Making it Out of Africa

Posted on 14 Jun 2013

At a time when many UK manufacturers are considering moving production back to the motherland, other nations are leveraging their proximity to the growing markets of North Africa to find a cheap, and skilled, workforce and international knowhow. A model of “semi-relocation” seems to be prevalent here. Roberto Priolo reports from Tunis.

Speak to businessmen in Tunisia and you would swear the Revolution of 2010-2011 didn’t even happen. The demonstrations that eventually overthrew President Ben Ali and that represented the spark that ignited a wave of protests across the Arab world, the so-called Arab Spring, caused very little trouble to organisations operating in the nation. Some of them stopped production for a mere 24 hours, others never did.

Now that Ben Ali is in exile and his family’s assets (among which there were 500 organisations, from car dealerships to truck manufacturing companies) are given back to the people, also known as privatised, Tunisia can concentrate on what it’s been doing best for the past two decades – attracting foreign investment.

Tunisia is a small country with a small population (10 million); its workforce, however, is young and highly scholarised – something everybody gives Ben Ali and his predecessor Bourghiba credit for.

In 1994 a new tax code to attract FDI was introduced, that gives great incentive to organisations that start operations in Tunisia by not taxing any of the products they export (a company opening a manufacturing plant in Tunisia and exporting 100% of its output will not pay a dime for the first 10 years). However, the amount of products not leaving Tunisia are taxed at a rate of 30%.
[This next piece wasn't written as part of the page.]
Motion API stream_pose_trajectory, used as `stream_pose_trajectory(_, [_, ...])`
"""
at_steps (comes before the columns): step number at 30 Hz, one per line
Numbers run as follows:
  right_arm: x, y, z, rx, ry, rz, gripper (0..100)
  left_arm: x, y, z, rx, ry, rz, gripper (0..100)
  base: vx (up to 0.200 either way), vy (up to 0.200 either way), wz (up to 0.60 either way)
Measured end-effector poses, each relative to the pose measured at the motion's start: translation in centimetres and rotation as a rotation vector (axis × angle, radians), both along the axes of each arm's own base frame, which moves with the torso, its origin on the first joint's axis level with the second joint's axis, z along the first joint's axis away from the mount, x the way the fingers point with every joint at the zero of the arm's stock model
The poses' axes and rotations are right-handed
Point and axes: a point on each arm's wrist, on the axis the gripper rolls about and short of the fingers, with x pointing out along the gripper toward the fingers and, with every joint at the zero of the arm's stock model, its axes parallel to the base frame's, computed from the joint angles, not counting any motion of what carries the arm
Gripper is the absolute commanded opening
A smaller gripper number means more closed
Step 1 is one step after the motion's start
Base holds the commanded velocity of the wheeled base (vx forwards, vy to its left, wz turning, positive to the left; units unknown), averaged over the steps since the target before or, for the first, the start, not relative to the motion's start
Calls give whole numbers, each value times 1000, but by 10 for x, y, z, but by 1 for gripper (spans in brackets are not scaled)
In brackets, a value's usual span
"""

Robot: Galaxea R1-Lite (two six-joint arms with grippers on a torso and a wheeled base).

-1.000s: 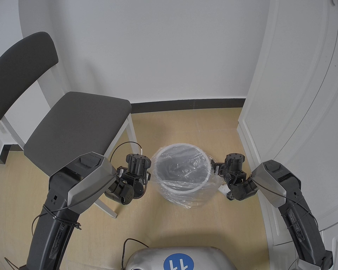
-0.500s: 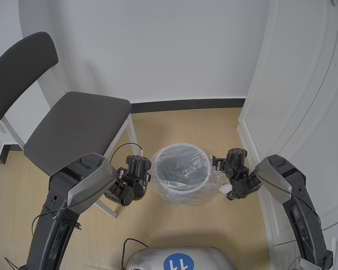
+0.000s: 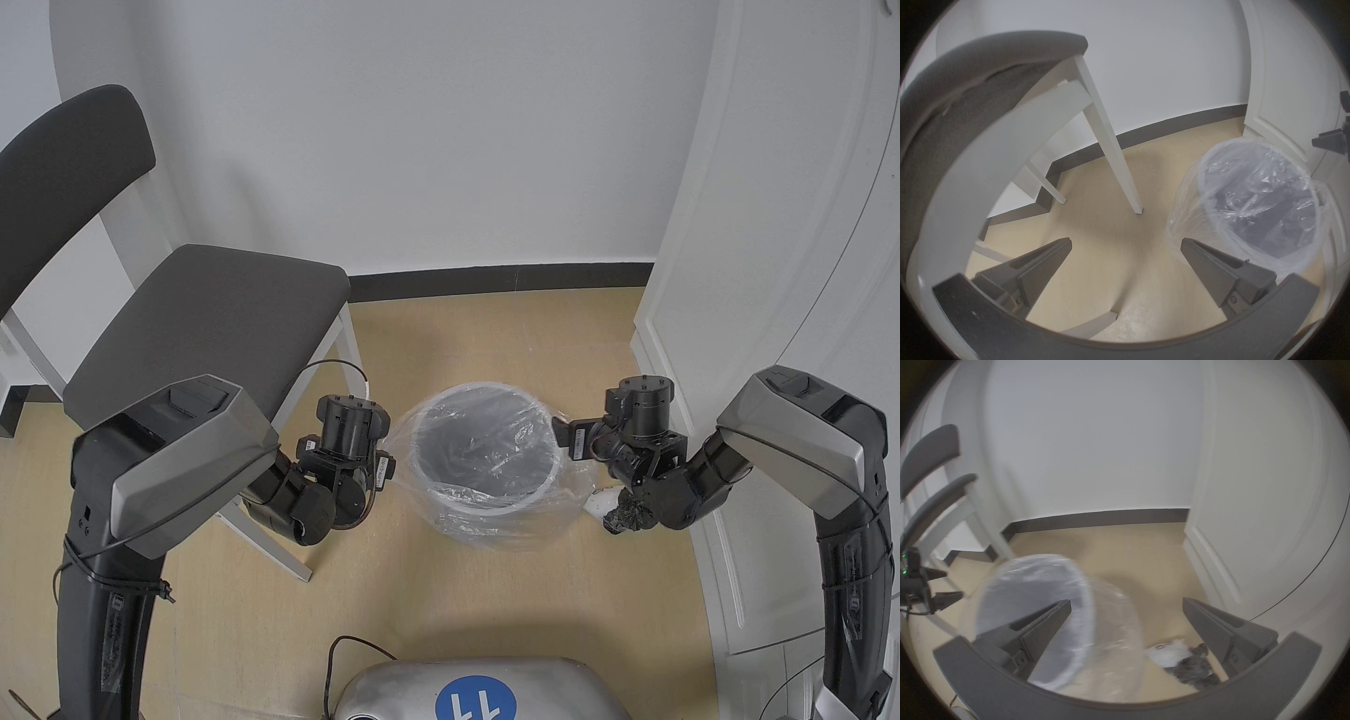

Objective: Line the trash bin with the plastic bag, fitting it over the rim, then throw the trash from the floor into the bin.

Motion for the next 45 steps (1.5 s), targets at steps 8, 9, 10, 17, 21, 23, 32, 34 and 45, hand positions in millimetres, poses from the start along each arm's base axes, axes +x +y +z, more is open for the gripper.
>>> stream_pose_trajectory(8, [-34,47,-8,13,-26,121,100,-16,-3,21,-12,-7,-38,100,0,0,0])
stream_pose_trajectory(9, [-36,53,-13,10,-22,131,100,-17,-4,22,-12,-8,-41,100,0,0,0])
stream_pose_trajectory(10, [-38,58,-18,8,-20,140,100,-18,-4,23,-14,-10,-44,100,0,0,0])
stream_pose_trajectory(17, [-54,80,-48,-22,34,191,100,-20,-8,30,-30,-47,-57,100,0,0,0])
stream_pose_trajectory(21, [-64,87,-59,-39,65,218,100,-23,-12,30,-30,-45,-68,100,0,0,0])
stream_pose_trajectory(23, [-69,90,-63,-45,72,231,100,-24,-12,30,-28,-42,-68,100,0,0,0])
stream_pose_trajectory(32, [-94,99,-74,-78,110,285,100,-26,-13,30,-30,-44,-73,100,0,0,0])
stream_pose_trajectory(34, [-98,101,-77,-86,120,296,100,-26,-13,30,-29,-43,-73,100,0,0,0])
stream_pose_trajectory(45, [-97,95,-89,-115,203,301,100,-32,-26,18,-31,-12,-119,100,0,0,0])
The policy was successful: there are now 3,100 foreign companies in Tunisia (90% of them are exporting – the internal market is very small); 345,000 Tunisians are employed by foreign companies (15-20% of the active population); and FDI represents 5% of the country’s GDP. The devaluation of the Dinar has helped, too, by keeping salaries stable and therefore making Tunisia attractive to European companies looking for markets characterised by a lower cost of labour (a Tunisian salary is one fifth of the European average).

This has attracted many, especially from Italy, France and Germany, who take advantage of the country’s proximity to southern Europe (from most parts of Italy, Tunis is a short 50-minute flight away) and its fiscal regime.

Tunisia is investment-hungry and is trying to develop the most high value-added sectors, like mechatronics or IT. But to most foreign investors the country is a place to go to find cheap labour, a place to relocate the least complex parts of their manufacturing processes and use the higher margin that a cheap operation grants them to support the mother-company back home.

Noureddine Zekri, general director of Foreign Investment Promotion Agency (FIPA) explains: “We have created an improved business environment for foreign investors. We are gradually getting read of red tape to make it easier and quicker for them to create a company here. We don’t encourage big energy consumers to come – we subsidize energy – but those organisations that produce small components. What we find is that when you open a subsidiary here, that subsidiary supports the mother company back home.”

According to Mr Zekri, the Revolution was very different from the way it was depicted internationally by the media. In fact, the Arab Spring is offering Tunisia a range of new opportunities, mainly to export to its neighbours, Algeria and Lybia.

SERAF is an Italian company that specalises in metal printing, based near Rome, and decided to open a plant in Tunisia five years ago, growing from 5 to 160 people in meantime. The Tunisian operations are now the engine of the organisation: assembly activities that require lots of workers are here, while the “value-add activities and R&D are still in Italy,” to put it like general manager Roger Merolla. In five years, SERAF’s turnover in Tunisia grew 30 times – everything that is produced here is exported, to Egypt, Bulgaria, even Finland.

Salaries in the North African country are lower compared to China or Eastern Europe. Tax regulation will change in the next few weeks; however, it’s uncertain in which direction it will move. A 10% level of taxation on all production may be introduced.

But the element that will really determine Tunisia’s long term success as a destination for foreign investment and as the gateway to Africa is its population: young Tunisians are skilled, enthusiastic and entrepreneurial, and the country surely is relatively stable; secularism and a very high presence of women in the workforce also support the idea of Tunisia as a modern and safe marketplace; however, low salaries and inflation still affect too big a part of the population.